Run a Python Selenium web scraper on AWS Fargate

In building Torres App the hardest part was getting data about campsite availability from the three different companies that manage the campsites. Initially, I was running the scraper every few days from my computer but that clearly wasn’t viable so I decided to move it to AWS. Getting everything working on AWS required many hours of reading Stack Overflow and AWS docs and getting some conflicting information, so I’m summarizing what it took to get it done in three posts:

Part 1 — Run a Python Selenium web scraper on AWS Fargate (this)
Part 2 — Adding Browsermob Proxy to sniff traffic and have more confidence in whether the website you’re trying to scrape has loaded
Part 3 — exception handling strategies for when something inevitably crashes

We’re going to tackle getting the web scraper running in 3 steps:

Step 1 — Web scraper runs locally
Step 2 — Web scraper runs locally in docker
Step 3 — Web scraper runs in AWS

You can see the entire source code here.

Step 1 — Web scraper runs locally

Prerequisites:

Python 3.6
Download chromedriver and install it locally.

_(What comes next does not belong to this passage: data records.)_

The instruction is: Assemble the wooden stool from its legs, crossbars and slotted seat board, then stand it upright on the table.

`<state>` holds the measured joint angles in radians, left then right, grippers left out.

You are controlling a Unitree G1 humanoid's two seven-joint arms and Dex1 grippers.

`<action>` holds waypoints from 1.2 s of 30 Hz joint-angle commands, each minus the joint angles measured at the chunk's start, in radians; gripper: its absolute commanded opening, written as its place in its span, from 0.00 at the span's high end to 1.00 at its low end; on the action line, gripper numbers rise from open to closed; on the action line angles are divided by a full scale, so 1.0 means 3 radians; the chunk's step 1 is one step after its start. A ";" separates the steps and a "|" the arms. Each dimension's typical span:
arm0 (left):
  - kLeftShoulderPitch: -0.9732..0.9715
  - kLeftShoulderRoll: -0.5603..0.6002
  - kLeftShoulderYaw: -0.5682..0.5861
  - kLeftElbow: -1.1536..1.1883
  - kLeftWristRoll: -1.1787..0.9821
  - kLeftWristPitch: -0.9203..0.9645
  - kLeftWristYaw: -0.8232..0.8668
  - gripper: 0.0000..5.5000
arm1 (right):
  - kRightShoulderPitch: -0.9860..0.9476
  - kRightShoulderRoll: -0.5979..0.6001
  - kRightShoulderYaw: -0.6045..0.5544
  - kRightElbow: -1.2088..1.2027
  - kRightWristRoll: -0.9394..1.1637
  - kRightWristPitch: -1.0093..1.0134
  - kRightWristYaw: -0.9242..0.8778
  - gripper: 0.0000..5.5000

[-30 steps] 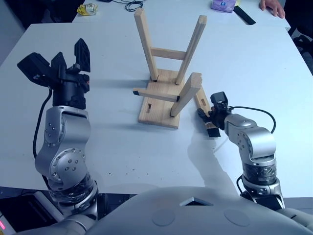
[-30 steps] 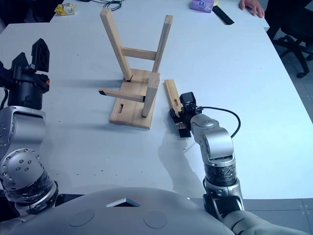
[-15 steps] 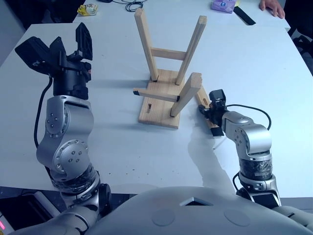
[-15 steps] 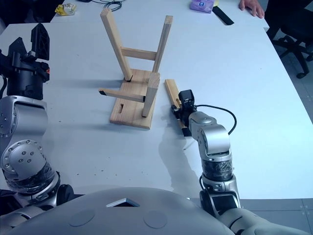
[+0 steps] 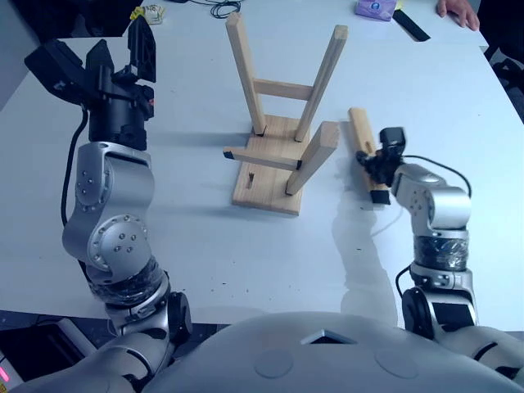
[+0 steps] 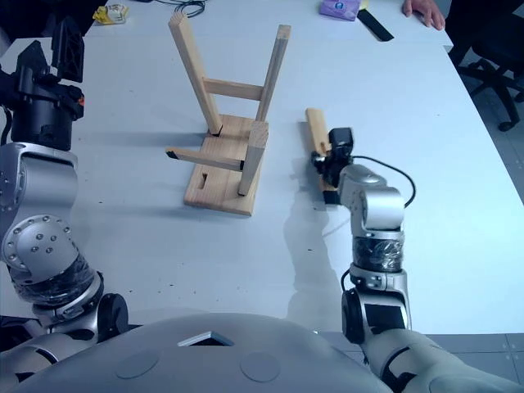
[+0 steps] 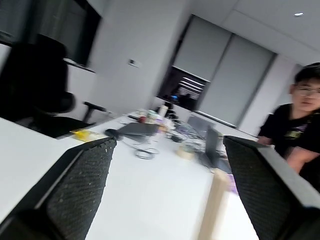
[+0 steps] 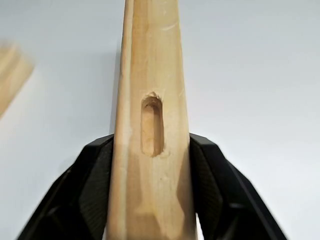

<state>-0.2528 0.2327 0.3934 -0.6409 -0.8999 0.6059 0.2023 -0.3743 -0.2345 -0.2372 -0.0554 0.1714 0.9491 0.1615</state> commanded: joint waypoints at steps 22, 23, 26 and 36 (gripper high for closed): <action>-0.0716 0.0358 -0.0525 0.0173 -0.3344 0.0065 -0.0602 0.28 | -0.1475 0.0152 -0.0397 -0.0598 0.4221 0.0999 0.0818 0.63; -0.0715 0.0388 -0.0543 0.0172 -0.3383 0.0062 -0.0598 0.28 | -0.1461 0.0103 -0.0376 -0.0595 0.4319 0.1000 0.0833 0.63; -0.0710 0.0466 -0.0597 0.0126 -0.3481 0.0052 -0.0628 0.28 | -0.1425 -0.0043 -0.0229 -0.0567 0.4434 0.1029 0.0889 0.63; -0.0679 0.0718 -0.0685 0.0113 -0.3551 0.0125 -0.0937 0.28 | -0.1286 -0.0342 0.0180 -0.0580 0.4894 0.1033 0.1074 0.63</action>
<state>-0.4563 0.4258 0.1951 -0.5982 -1.9498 0.6308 -0.0556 -0.7686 -0.3163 -0.2040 -0.2182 1.5948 1.2555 0.4720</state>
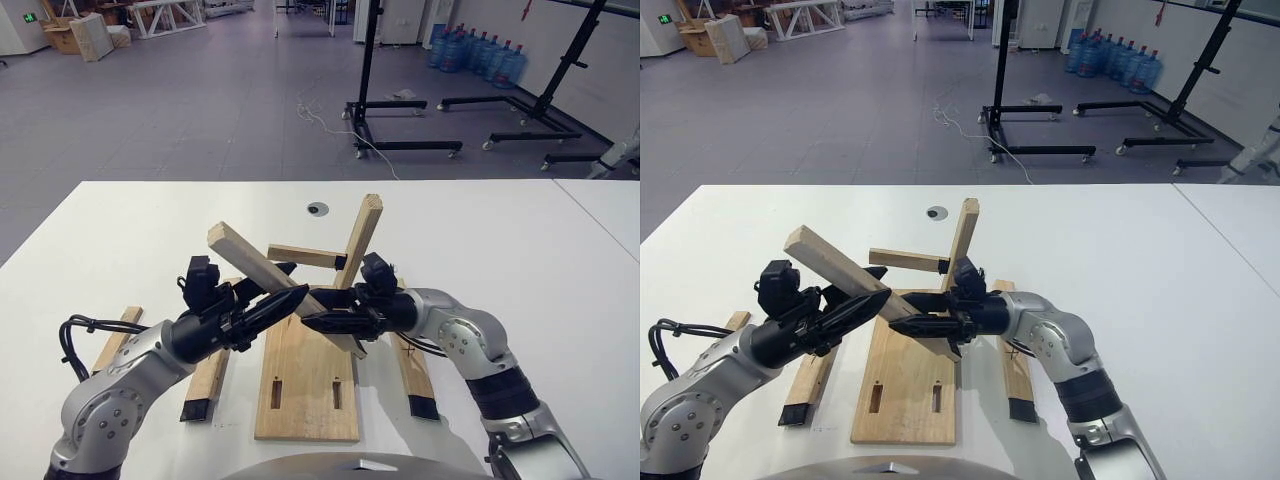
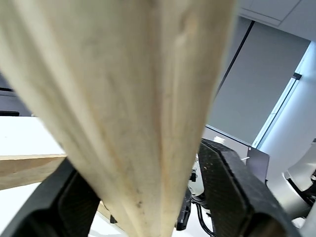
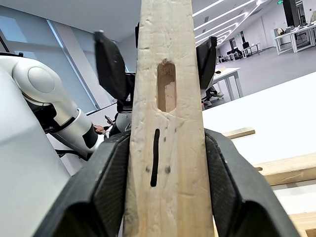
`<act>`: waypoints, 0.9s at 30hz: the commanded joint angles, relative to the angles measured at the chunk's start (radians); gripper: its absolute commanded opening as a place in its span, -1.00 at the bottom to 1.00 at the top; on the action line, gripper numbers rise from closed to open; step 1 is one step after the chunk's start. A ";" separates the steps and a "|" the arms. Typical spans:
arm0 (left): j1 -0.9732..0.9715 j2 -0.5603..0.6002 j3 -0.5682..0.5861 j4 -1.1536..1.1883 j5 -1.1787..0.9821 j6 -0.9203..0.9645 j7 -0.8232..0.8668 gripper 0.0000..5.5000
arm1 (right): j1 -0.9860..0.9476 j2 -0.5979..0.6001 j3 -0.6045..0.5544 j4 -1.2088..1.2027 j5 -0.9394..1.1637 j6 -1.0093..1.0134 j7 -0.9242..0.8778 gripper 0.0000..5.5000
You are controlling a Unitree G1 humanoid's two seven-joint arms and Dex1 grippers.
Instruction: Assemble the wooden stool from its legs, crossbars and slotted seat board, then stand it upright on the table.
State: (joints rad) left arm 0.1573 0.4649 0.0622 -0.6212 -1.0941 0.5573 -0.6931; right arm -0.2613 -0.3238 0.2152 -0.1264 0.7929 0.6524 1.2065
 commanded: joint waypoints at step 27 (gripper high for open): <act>0.129 0.092 0.304 0.153 0.160 -0.145 -0.110 -0.26 | -0.002 -0.118 -0.172 -0.120 -0.012 -0.003 -0.066 0.72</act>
State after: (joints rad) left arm 0.2927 0.5045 0.3295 -0.4939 -0.9645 0.4272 -0.7641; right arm -0.2632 -0.4277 0.0758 -0.1961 0.7589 0.6509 1.1627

I named my file chromedriver76.0.3809.68 make sure you have a version of Chrome that matches, for example 76
Install selenium 3.141.0

Code (selenium_simple/settings.py)

class Config(object):
    CHROME_PATH = '/Library/Application Support/Google/chromedriver76.0.3809.68'

We’re using a settings file to make it easier to support multiple configurations in the future

Code (setup.py)

from setuptools import setup, find_packages

setup(
    name='selenium_aws_fargate_demo',
    version='0.1',
    packages=find_packages(),
    author='sergeishevlyagin'
)

Having a setup file will make it possible to install and import from our library later from selenium_simple import settings

Code (selenium_simple/main.py):

from selenium import webdriver
import argparse

from selenium_simple import settings

config = settings.Config

def demo():
    option = webdriver.ChromeOptions()
    # Options based on Stack Overflow posts and https://developers.google.com/web/updates/2017/04/headless-chrome
    option.add_argument('--headless')
    option.add_argument('--no-sandbox')
    option.add_argument('--disable-gpu')

    browser = webdriver.Chrome(options=option, executable_path=config.CHROME_PATH)
    browser.get('http://www.xkcd.com')
    comic_element = browser.find_element_by_xpath('//div[@id="comic"]//img')
    comic_alt_txt = comic_element.get_attribute('title')
    print('The XKCD comic alt_text is "{}"'.format(comic_alt_txt))
    browser.quit()


if __name__ == '__main__':
    parser = argparse.ArgumentParser()
    parser.add_argument('config', type=str, nargs='?', help='the config class')
    args = parser.parse_args()
    config = getattr(settings, args.config)

    demo()

What’s happening:

The options are based on this post and various Stack Overflow posts and will help us later.
For debugging you could comment out the headless part to seethe window and what the browser is doing
We use XPATH to find the element on the page, extract an attribute and then print it.

Let’s run it:

First install your project locally by running pip install -e . in the base directory
The run it with python selenium_simple Config

You should see it run and return the alt_text

Step 2 — Web scraper runs locally in Docker

Prerequisites:

Install Docker on your machine

Create a Dockerfile to build our docker container for running selenium.

Code (Dockerfile)

FROM python:3.6

# install google chrome
RUN wget -q -O - https://dl-ssl.google.com/linux/linux_signing_key.pub | apt-key add -
RUN sh -c 'echo "deb [arch=amd64] http://dl.google.com/linux/chrome/deb/ stable main" >> /etc/apt/sources.list.d/google-chrome.list'
RUN apt-get -y update --fix-missing
RUN apt-get install -y google-chrome-stable

# install chromedriver
RUN apt-get install -yqq unzip
RUN wget -O /tmp/chromedriver.zip http://chromedriver.storage.googleapis.com/`curl -sS chromedriver.storage.googleapis.com/LATEST_RELEASE`/chromedriver_linux64.zip
RUN unzip /tmp/chromedriver.zip chromedriver -d /usr/local/bin/

# set display port to avoid crash
ENV DISPLAY=:99

# Install requirements first so this step is cached by Docker
COPY /requirements.txt /home/selenium-aws-fargate-demo/requirements.txt
WORKDIR /home/selenium-aws-fargate-demo/
RUN pip install -r requirements.txt

# copy code
COPY selenium_simple /home/selenium-aws-fargate-demo/selenium_simple/

Here’s my project structure so far:

Let’s update our settings to include a Docker version

class Config(object):
    CHROME_PATH = '/Library/Application Support/Google/chromedriver76.0.3809.68'


class Docker(Config):
    CHROME_PATH = '/usr/local/bin/chromedriver'

To build the docker file type in docker build -t selenium-aws-fargate-demo . in the directory with the Dockerfile. The build process will take a few moments.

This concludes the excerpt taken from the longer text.